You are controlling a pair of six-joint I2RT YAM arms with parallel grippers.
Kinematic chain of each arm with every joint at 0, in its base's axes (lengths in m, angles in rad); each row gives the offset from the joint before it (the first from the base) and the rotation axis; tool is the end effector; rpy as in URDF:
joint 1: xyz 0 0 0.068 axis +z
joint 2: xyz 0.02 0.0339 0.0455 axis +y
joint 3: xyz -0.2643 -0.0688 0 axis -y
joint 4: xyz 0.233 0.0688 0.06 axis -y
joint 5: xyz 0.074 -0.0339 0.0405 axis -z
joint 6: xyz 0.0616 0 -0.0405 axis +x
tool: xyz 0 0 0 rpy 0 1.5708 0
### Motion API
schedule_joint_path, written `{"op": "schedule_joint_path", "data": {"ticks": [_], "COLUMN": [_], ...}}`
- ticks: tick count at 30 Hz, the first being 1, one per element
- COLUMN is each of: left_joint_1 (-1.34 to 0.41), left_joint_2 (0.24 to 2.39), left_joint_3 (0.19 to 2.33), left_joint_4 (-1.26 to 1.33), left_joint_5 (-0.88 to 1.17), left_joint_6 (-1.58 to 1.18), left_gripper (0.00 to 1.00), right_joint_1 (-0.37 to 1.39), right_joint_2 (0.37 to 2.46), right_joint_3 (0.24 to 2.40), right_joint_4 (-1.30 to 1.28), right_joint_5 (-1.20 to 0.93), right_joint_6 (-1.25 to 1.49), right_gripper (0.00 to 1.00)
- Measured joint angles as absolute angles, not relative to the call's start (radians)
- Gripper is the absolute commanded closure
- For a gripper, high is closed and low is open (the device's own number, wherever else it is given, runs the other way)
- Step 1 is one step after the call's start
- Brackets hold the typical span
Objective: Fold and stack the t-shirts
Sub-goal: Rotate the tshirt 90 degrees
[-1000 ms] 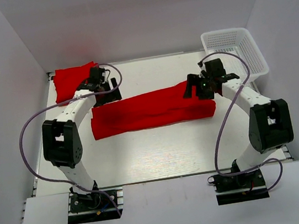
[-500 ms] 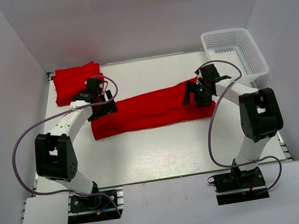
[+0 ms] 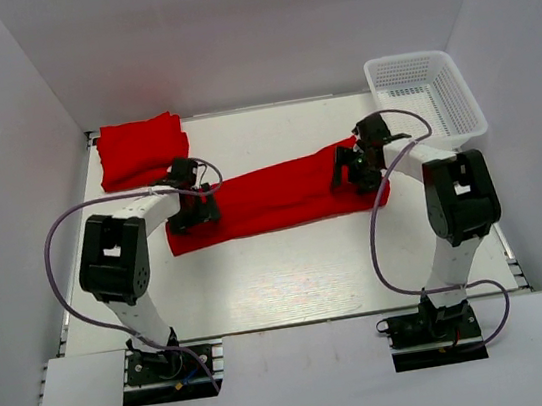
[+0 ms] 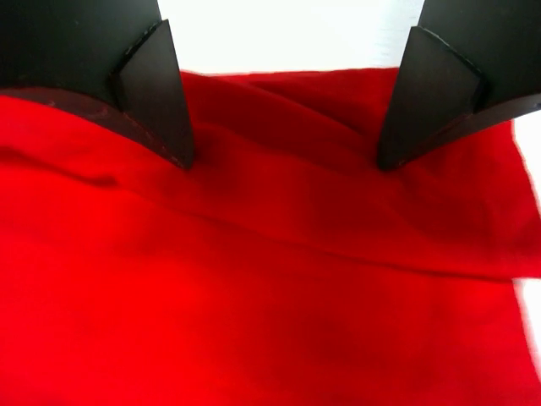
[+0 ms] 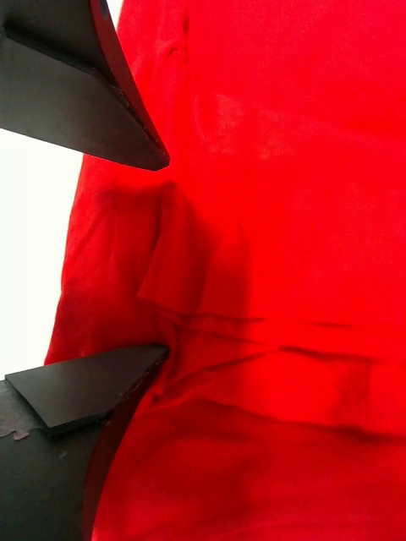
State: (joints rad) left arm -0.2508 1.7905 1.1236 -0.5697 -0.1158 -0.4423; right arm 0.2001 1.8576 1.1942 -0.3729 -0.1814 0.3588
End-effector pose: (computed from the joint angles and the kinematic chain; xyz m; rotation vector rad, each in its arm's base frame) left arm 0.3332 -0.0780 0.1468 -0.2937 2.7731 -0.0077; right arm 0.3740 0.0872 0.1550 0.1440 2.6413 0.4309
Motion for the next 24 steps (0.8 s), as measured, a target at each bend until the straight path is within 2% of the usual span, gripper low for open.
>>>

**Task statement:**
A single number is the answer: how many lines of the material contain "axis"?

**Answer for the task:**
7